Heading far from the familiar can lead to transformative experiences. When we travel with a deep awareness of our social responsibility, we can benefit the people and places we visit. Malia Everette — who has taken people to Afghanistan, the Balkans, Cuba, Iran, Lebanon, Myanmar and Rwanda — is the mastermind behind the California-based Altruvistas, which crafts socially responsible tours to destinations around the world with a focus on human rights issues.
“One of the profound lessons of my travels is that I can travel not only sustainably and ethically, but also as a citizen diplomat,” Everette said. “As such, I can — we can — do what our governments cannot: create people-to-people ties.”
Travel today is a serious decision, and moving through the world comes with its own set of responsibilities. While you shouldn’t let fear stop you from embarking on adventures, you should also know your limits. Countries struck by crises — like North Korea, South Sudan or Yemen — are simply too risky and dangerous for travelers currently.
Embrace the uncertainty
“We all know there is no guaranteed safe place anymore,” ATTA’s Stowell, who recently helped arrange an internship for his 20-year-old daughter with an adventure travel company in Jordan, said.
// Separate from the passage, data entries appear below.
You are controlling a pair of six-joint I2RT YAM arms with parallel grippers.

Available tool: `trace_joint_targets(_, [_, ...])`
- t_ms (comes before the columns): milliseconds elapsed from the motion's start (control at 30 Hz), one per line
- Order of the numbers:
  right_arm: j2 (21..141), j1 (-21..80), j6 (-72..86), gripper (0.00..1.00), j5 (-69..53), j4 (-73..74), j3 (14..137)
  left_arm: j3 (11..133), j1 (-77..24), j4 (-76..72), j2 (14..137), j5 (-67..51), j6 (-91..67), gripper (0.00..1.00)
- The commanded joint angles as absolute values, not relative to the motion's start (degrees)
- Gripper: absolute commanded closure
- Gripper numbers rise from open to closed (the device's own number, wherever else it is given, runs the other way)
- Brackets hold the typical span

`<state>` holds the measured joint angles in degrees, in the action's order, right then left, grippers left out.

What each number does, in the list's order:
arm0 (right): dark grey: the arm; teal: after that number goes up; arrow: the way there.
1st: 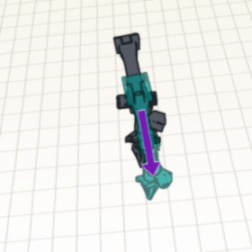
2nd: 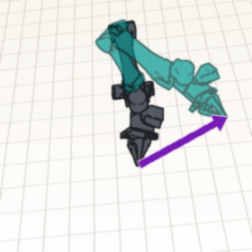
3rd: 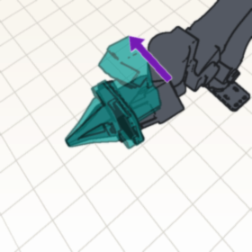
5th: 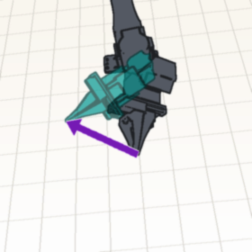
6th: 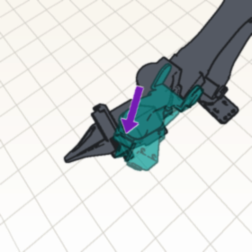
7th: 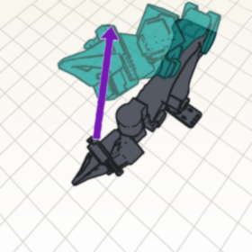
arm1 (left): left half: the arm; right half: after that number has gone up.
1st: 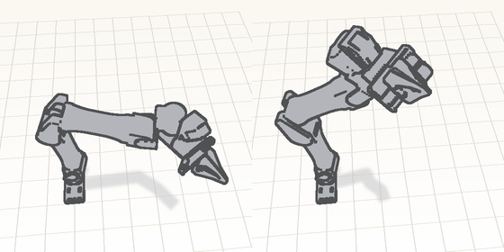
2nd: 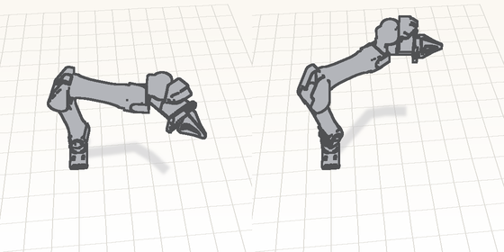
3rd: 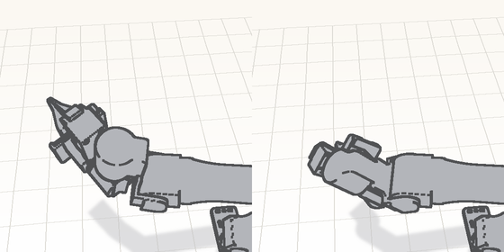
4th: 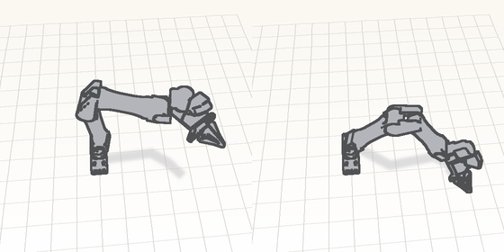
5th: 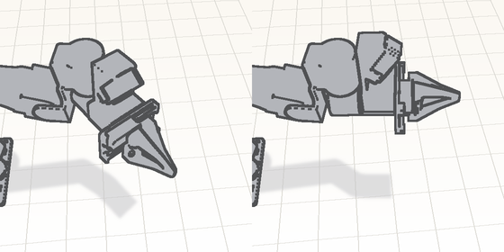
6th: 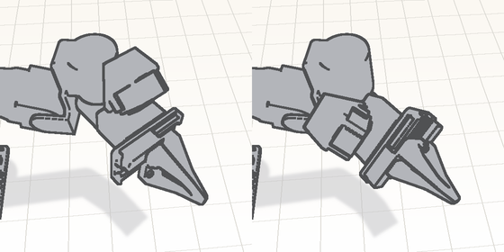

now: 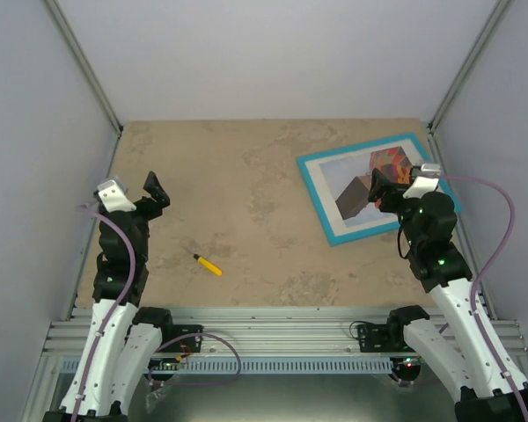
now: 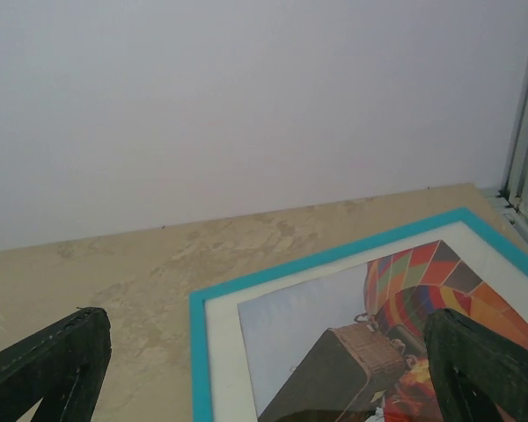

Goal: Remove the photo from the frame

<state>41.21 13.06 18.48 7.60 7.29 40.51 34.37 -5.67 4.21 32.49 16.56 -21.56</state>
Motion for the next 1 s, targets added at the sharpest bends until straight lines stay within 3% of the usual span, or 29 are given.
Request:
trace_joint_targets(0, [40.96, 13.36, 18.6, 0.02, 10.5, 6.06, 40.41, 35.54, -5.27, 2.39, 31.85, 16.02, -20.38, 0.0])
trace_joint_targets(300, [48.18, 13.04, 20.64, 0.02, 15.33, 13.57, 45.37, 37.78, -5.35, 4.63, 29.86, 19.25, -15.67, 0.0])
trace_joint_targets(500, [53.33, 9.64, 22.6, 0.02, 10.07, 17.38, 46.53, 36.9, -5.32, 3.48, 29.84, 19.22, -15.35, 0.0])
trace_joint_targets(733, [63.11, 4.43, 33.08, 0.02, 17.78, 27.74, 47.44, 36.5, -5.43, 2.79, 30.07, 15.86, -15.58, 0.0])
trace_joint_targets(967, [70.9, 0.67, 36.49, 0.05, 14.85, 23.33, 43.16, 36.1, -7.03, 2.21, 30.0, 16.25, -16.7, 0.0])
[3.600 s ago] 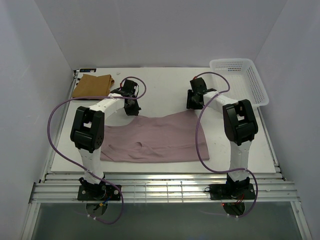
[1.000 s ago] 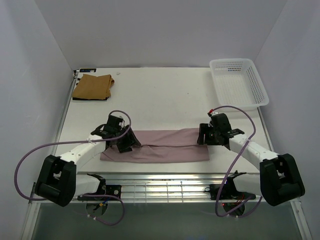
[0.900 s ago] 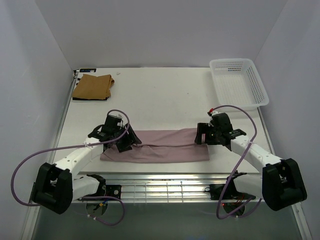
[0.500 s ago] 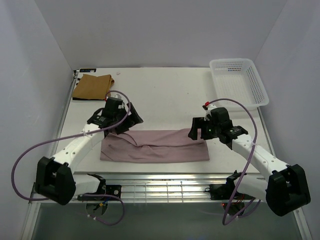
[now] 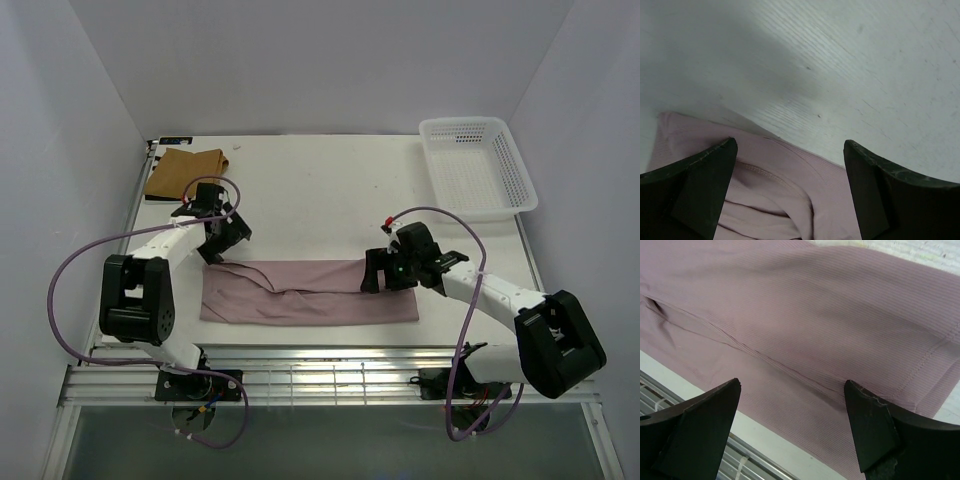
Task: Fold and stack the tank tops
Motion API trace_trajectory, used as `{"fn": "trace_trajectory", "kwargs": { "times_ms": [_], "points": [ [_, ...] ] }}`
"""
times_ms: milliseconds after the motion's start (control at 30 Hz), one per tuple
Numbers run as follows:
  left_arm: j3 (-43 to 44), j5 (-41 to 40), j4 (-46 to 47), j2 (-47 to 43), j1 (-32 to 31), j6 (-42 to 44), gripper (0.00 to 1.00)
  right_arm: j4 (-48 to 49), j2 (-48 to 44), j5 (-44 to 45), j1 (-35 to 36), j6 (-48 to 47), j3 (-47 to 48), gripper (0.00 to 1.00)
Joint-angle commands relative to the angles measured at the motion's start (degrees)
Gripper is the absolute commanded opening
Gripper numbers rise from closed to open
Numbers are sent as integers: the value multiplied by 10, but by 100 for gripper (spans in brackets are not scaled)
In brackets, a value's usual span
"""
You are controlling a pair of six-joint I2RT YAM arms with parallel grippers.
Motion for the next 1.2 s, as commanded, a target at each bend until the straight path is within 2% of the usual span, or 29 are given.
{"fn": "trace_trajectory", "kwargs": {
  "times_ms": [0,233,367,600,733,900,1033,1167],
  "points": [
    [-19,-13,12,-31,10,4,98,13,4,-9,4,8,-22,90],
    [-96,-14,7,-69,16,-17,98,18,-4,-6,5,17,-44,90],
    [-124,-43,-5,-109,17,-38,98,15,-3,3,5,15,-46,90],
    [-119,-67,-28,-130,22,-55,98,13,0,6,6,14,-43,90],
    [-71,-32,-31,-134,22,-37,98,-10,-24,16,6,3,-14,90],
    [-45,65,-29,-185,18,-25,98,-35,-58,47,5,-10,20,90],
    [-79,94,-42,-253,3,-49,98,-38,-47,87,6,-19,48,90],
    [-181,120,-38,-330,-30,-96,98,-37,2,129,5,-23,80,90]
  ]
}}
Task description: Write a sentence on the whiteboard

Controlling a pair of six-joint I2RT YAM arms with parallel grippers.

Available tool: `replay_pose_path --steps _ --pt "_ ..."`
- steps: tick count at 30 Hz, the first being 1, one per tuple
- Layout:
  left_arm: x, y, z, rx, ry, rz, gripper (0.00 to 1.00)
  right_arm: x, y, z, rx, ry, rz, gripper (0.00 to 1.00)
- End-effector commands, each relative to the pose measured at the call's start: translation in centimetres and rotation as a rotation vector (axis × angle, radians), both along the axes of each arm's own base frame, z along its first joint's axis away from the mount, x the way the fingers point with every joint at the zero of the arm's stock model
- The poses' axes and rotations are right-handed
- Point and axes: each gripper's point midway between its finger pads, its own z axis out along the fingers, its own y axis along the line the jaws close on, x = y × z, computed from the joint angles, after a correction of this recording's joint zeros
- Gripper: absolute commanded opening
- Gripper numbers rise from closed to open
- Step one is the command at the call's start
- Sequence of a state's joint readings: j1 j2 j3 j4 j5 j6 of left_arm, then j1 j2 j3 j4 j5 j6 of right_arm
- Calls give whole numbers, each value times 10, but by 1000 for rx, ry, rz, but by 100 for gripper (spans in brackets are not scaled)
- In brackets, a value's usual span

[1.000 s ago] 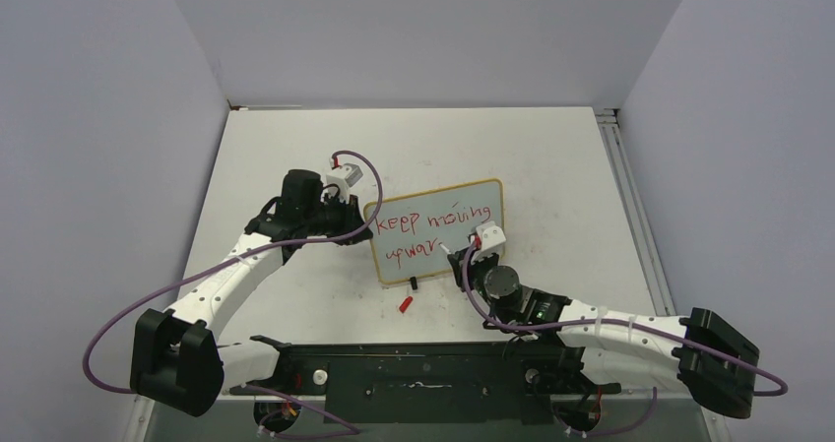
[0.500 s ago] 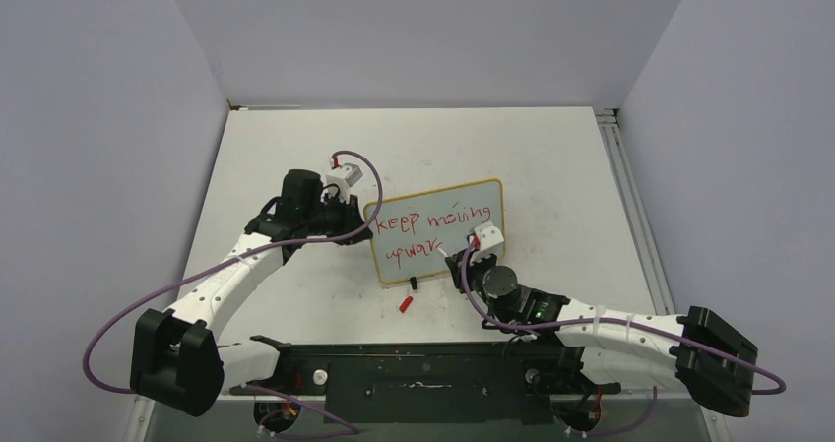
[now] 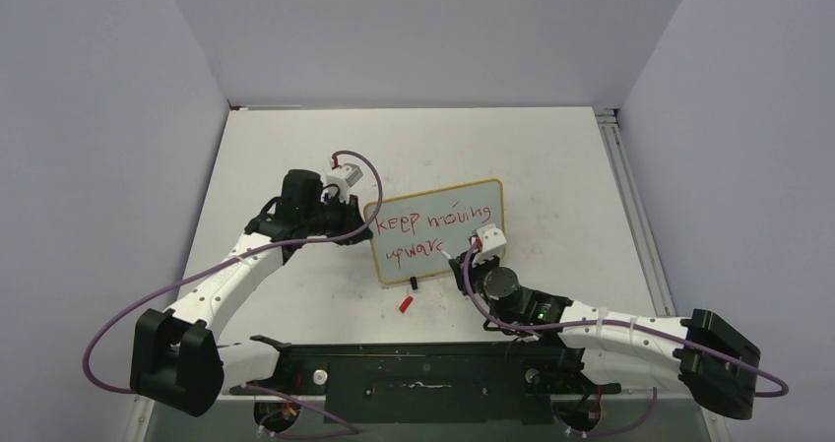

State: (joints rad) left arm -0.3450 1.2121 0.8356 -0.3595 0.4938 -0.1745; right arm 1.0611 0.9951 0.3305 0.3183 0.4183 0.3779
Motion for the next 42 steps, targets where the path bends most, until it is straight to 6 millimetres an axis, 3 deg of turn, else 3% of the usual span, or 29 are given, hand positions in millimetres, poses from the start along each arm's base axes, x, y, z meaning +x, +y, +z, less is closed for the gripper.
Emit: replay_pose_path --steps 1,16,42 --pt "1 -5 11 -18 -25 -20 0 13 -5 23 10 -65 -61 5" --pt "1 -6 11 -23 -26 -25 0 28 3 64 14 -168 -77 5" --pt "0 -5 14 -27 -34 -23 0 5 -5 10 12 -36 -66 5"
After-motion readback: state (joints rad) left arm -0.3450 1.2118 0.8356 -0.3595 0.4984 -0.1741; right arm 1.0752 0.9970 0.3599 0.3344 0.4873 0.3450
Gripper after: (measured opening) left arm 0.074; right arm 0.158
Stowell spent a week in Kosovo with his wife and said he would go back in a flash; he also recently traveled to Iraqi Kurdistan.
We live in a world of uncertainty, where travelers have become moving targets in a string of random acts of terrorism around the world. To counterbalance the hatred and extremism, it’s never been more important to build bridges instead of bolstering barriers with other cultures. Since coming back, I urge everyone to go to Jordan — not only because I am awestruck by the country’s poignant beauty, but also because it needs visitors, for economic and morale-boosting reasons.
Many destinations around the globe need exactly that. The idea behind travel is to connect, accept and learn to respect. That involves embracing fear and going with the flow. Ultimately, that’s what travel is all about.